In mathematics, an I-bundle is a fiber bundle whose fiber is an interval and whose base is a manifold. Any kind of interval, open, closed, semi-open, semi-closed, open-bounded, compact, even rays, can be the fiber. An I-bundle is said to be twisted if it is not trivial.

Two simple examples of I-bundles are the annulus and the Möbius band, the only two possible I-bundles over the circle $S^1$. The annulus is a trivial or untwisted bundle because it corresponds to the Cartesian product $S^1\times I$, and the Möbius band is a non-trivial or twisted bundle. Both bundles are 2-manifolds, but the annulus is an orientable manifold while the Möbius band is a non-orientable manifold.

There are only two kinds of I-bundles when the base manifold is any surface but the Klein bottle $K$. That surface has three I-bundles: the trivial bundle $K\times I$ and two twisted bundles.
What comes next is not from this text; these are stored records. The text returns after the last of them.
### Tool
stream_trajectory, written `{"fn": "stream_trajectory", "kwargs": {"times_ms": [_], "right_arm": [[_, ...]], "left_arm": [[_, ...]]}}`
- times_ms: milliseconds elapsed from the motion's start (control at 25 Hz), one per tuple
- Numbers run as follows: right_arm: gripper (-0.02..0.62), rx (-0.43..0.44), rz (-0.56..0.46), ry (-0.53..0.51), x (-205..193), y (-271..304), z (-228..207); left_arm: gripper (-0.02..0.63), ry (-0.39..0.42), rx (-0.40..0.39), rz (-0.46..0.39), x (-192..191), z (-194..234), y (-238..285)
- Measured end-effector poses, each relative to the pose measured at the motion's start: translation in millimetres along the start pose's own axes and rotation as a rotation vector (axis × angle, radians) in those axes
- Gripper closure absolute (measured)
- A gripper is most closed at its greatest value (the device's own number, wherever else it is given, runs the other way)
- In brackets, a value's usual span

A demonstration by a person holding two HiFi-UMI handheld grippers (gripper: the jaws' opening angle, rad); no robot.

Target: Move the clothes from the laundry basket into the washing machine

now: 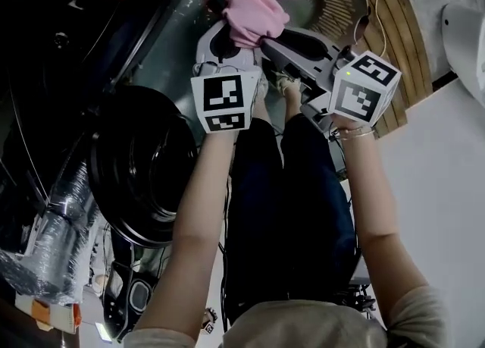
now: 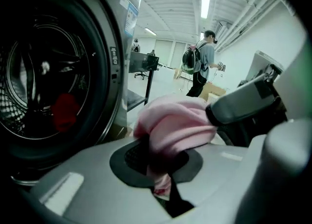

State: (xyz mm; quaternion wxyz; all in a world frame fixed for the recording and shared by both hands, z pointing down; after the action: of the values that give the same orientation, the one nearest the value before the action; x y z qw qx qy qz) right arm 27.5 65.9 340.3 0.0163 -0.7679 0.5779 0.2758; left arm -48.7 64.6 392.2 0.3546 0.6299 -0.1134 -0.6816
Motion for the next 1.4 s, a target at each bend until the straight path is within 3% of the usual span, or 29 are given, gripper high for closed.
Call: {"fn": "stream_trajectory", "kwargs": {"times_ms": [80, 240, 560, 800, 880, 1000, 1160, 1320, 1400], "right_arm": [[0.486, 0.002, 0.002, 0.013, -3.1, 10.4, 1.0], [0.488, -0.082, 0.011, -0.017, -12.6, 21.9, -9.6], [0.499, -0.100, 0.035, 0.018, -17.2, 26.4, -15.7], [0.518, -0.156, 0.038, -0.018, -14.2, 31.4, -31.7], [0.525, -0.186, 0.038, -0.046, -12.1, 34.4, -41.9], [0.539, -0.269, 0.031, -0.170, -8.8, 40.8, -56.5], [0.554, -0.322, -0.054, -0.337, 2.8, 42.9, -55.1], [0.555, -0.308, -0.067, -0.340, 2.4, 44.8, -51.0], [0.555, -0.304, -0.054, -0.335, -1.6, 45.0, -50.6]], "left_arm": [[0.568, 0.002, 0.056, 0.002, 1.8, 21.8, -6.9], [0.569, -0.047, 0.184, -0.001, 3.2, 66.6, -20.3], [0.568, -0.003, 0.423, -0.074, 31.9, 156.7, -29.8], [0.568, -0.029, 0.544, -0.114, 41.4, 215.5, -21.5], [0.569, -0.025, 0.597, -0.109, 42.2, 238.1, -16.5], [0.568, -0.007, 0.681, -0.123, 54.8, 271.4, -16.7], [0.568, 0.010, 0.737, -0.206, 86.2, 286.9, -23.4], [0.566, 0.000, 0.724, -0.278, 101.3, 294.2, -12.5], [0.548, -0.065, 0.677, -0.236, 85.2, 296.8, 8.6]]}}
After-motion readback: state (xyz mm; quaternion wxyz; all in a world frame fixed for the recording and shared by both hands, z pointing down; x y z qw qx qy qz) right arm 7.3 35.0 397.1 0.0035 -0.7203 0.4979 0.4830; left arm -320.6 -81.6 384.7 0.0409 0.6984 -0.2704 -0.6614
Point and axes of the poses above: the fingertips, and each gripper's own axes: y forward along the fingers, z to its left, x out of its top, the point moved 3 cm from there along -y, backward along the fingers, and after that the axes turned 6 degrees about -z, right-handed, at the moved point
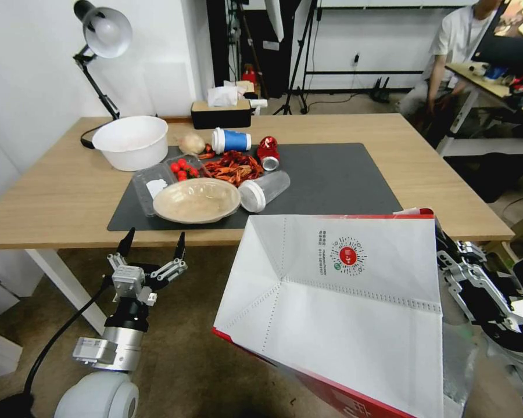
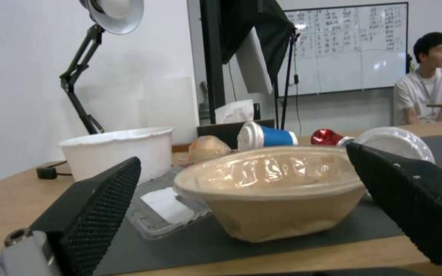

Together with the Seifert fiber spaces, I-bundles are fundamental elementary building blocks for the description of three-dimensional spaces. These observations are simple well known facts on elementary 3-manifolds.

Line bundles are both I-bundles and vector bundles of rank one. When considering I-bundles, one is interested mostly in their topological properties and not their possible vector properties, as one might be for line bundles.